* _The data_
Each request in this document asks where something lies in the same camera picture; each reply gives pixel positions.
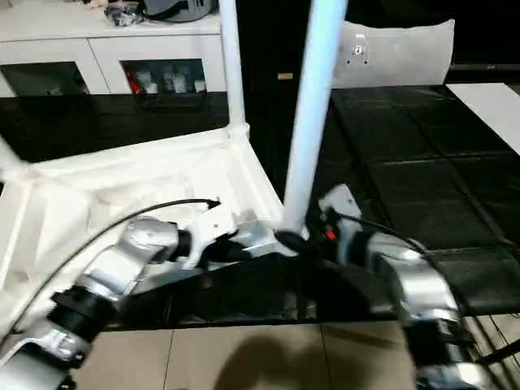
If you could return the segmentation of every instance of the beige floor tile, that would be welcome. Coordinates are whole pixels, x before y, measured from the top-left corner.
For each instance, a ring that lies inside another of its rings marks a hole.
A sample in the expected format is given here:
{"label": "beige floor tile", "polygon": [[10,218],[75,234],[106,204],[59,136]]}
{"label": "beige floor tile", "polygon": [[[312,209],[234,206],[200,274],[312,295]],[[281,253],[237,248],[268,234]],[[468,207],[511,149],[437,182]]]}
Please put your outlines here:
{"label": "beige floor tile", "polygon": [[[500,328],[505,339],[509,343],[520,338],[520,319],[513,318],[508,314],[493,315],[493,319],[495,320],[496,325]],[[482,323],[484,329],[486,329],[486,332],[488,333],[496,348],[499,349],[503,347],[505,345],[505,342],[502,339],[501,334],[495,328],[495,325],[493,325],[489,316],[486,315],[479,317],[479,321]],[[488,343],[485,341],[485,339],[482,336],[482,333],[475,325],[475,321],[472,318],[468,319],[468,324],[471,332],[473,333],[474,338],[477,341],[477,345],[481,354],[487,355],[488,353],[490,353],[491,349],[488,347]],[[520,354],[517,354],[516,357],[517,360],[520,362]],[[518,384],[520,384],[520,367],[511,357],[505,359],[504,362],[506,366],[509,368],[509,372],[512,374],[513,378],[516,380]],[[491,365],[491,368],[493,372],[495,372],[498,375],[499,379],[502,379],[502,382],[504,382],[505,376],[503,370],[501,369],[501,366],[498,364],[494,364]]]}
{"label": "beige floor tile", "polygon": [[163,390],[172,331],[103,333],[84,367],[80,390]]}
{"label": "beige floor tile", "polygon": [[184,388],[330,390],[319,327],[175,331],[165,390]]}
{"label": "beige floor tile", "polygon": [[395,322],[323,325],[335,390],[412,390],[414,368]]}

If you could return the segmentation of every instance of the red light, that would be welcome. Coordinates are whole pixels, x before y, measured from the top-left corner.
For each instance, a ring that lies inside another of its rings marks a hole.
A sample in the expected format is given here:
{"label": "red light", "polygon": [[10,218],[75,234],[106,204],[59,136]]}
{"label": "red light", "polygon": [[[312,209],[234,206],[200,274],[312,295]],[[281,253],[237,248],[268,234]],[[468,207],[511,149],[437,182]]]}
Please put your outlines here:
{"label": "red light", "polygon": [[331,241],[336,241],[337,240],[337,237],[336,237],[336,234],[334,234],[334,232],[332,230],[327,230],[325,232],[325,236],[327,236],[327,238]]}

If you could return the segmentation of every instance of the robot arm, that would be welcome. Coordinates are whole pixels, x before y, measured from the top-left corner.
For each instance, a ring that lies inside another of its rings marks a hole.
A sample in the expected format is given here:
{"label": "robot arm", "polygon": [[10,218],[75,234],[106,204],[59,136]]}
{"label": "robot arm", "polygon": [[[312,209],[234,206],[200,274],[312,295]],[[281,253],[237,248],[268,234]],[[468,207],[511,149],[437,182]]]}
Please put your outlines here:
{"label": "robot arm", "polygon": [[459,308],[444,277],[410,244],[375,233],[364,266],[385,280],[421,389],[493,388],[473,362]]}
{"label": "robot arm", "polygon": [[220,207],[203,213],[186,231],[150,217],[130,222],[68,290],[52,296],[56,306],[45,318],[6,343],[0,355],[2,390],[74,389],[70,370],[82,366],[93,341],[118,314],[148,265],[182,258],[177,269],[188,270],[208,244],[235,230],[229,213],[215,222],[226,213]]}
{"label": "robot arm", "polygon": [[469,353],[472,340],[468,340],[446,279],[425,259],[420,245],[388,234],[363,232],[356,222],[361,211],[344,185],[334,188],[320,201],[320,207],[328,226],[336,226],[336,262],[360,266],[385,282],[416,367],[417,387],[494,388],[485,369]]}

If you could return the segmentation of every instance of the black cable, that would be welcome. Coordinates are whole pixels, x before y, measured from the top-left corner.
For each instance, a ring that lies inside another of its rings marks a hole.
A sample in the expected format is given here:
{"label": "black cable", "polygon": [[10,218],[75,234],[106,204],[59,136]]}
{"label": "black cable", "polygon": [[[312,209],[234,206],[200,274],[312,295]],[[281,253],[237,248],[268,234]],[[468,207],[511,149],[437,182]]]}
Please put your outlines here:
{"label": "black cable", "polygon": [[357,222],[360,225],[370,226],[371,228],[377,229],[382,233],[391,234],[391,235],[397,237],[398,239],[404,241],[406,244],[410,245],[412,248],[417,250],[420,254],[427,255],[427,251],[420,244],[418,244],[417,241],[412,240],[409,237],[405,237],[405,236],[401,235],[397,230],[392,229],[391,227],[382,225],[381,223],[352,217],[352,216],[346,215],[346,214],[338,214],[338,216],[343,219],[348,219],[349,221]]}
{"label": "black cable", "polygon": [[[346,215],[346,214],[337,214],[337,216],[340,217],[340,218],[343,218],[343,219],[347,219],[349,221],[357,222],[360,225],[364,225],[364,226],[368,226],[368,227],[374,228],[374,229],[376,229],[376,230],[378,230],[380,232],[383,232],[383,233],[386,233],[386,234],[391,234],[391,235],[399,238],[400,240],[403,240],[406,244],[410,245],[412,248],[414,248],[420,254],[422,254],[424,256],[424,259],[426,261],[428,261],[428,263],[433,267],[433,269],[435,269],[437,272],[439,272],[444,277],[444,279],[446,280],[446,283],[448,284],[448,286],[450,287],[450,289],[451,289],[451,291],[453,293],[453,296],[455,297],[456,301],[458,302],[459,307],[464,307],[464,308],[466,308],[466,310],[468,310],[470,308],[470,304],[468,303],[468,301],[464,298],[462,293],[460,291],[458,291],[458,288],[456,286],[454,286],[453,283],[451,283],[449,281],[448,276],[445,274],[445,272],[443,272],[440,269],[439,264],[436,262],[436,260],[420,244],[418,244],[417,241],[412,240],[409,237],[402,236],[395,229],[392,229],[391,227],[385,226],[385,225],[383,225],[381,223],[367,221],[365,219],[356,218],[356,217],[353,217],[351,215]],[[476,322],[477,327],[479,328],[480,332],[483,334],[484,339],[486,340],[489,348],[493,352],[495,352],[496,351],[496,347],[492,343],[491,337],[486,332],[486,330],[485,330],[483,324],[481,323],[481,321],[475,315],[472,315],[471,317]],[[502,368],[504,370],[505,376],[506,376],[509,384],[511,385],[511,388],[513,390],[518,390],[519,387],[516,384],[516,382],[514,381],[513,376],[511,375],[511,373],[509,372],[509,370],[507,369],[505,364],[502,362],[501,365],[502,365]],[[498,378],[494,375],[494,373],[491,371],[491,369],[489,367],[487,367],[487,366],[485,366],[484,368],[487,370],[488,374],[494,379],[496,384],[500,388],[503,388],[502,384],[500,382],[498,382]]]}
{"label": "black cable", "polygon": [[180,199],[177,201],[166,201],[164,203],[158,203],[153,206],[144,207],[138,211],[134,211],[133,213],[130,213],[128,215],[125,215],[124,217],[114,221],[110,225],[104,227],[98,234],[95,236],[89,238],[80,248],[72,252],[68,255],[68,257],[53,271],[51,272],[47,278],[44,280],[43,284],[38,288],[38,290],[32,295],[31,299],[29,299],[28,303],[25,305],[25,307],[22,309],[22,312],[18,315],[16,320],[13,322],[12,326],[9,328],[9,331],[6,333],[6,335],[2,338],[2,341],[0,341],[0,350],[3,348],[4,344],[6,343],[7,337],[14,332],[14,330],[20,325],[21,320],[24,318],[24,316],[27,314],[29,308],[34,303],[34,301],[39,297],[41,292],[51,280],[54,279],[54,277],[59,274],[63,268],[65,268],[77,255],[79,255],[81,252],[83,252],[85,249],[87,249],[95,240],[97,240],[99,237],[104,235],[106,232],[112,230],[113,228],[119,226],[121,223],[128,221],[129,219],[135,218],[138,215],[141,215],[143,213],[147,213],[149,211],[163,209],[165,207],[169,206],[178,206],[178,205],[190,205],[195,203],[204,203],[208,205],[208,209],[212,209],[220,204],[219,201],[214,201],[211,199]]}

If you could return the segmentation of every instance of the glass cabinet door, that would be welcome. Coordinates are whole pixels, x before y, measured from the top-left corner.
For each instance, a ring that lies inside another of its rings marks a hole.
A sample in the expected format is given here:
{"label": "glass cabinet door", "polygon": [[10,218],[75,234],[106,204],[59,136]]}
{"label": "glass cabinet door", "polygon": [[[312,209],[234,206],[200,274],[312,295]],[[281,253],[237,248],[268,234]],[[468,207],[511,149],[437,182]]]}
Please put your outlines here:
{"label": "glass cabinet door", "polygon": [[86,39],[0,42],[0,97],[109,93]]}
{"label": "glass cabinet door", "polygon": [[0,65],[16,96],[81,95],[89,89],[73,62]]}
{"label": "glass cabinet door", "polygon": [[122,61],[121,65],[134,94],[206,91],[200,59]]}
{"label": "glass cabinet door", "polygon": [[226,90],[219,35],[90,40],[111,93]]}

* _Assignment_
Everything from the opening line of the data through the line with "of the beige" should be repeated exactly; leave the pictures out.

* _Task output_
Each request in this document asks where something lies in the same camera picture; each reply gives pixel positions.
If you could return the segmentation of every instance of the beige floor tile, that would be welcome. Coordinates are whole pixels, x before y, measured from the top-left corner.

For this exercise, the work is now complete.